PREMIO ESTEBAN RAMÍREZ A LOS VALORES HUMANOS
Vídeo.-Los padres de niños con cáncer de Jaén, agrupados en “ALES”, tienen un máxima que preside su trabajo: “La vida es la historia más bonita que podemos contar”.
Y la presidenta del galaronado como Jiennense del Año 2009 en Valores Humanos, Concha Robles, se encargó de recordarlo durante su intervención, al tiempo que reclamó la complicidad y el compromiso de la sociedad jiennense en su conjunto: “Si de verdad este trabajo os despierta la sensibilidad y os queréis sentir partícipes de esa gran familia, estaremos encantados de contar con vosotros y vuestro apoyo”.

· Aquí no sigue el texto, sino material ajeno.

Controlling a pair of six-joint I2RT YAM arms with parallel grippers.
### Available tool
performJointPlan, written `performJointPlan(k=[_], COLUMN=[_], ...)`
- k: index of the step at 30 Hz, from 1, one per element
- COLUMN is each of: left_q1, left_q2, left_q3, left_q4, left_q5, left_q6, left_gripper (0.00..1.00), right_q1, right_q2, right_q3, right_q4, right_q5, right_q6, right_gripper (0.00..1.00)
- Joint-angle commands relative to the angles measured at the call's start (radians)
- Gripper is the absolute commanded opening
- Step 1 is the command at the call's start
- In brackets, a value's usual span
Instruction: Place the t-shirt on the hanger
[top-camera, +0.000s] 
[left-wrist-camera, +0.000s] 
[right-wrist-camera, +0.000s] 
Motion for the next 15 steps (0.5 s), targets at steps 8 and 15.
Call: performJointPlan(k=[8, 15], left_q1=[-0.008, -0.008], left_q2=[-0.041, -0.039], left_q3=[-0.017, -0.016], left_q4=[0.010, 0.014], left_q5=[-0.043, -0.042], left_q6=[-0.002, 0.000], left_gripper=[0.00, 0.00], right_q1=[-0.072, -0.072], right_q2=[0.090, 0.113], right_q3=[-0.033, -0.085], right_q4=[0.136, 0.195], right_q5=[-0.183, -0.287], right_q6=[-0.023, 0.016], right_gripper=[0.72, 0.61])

Concha Robles recordó a los protagonistas principales de todo el trabajo que desarrolla “ALES”: “A los papás y las mamás, por su coraje, a los hermanos, los grandes sufridores en silencio, y a nuestros valientes guerreros, los niños y niñas afectados por la enfermeda”. La presidenta de la asociación recibió el galardón de manos del juez Baltasar Garzón, de quien reconoció: “Nos sentimos muy orgullosos de recibir este premio de sus manos y, desde aquí, nuestro apoyo, respeto y cariño como persona y como profesional, por su integridad, honradez, justicia y valores humanos. No se trata de hacer política ni demagogia, es cuestión de racionalidad”.
Finalmente, Robles tuvo palabras de agradecimiento para “tantas y tantas personas que se han subido al luchador barco de la esperanza, para conseguir más y mejores resultados en ganar no sólo las batallas, sino la guerra a este monstruo deshumanizado”.
“ALES”
La Asociación para la Lucha contra las Enfermedades de la Sangre de Padres de Niños con Cáncer, “ALES”, cumple dieciocho años de trabajo en la provincia. La mayoría de edad es un buen momento para hacer balance de los logros conseguidos pero, también para marcarse nuevos retos. El cáncer infantil es un auténtico drama que sufre una buena cantidad de familias. Afortunadamente,
cada vez es mayor el índice de supervivencia a la enfermedad.
Sin embargo, la asociación
ALES lo tiene muy claro: seguirá
luchando hasta que se logre una curación del cien por cien. Y para ello es necesario continuar con su labor de apoyo, pero también de “presión” a los investigadores para que no cesen de buscar soluciones a este terrible problema. Es preciso que los menores cuenten con la atención más cualificada y que abarque la mayor cantidad de especialidades posibles para que no quede ni un resquicio médico sin estudiar. Es fundamental
que los pequeños y sus familias tengan la mejor asistencia psicológica para afrontar la dolencia desde una óptica
de lucha. Y es imprescindible que los niños disfruten de una oferta educativa adecuada.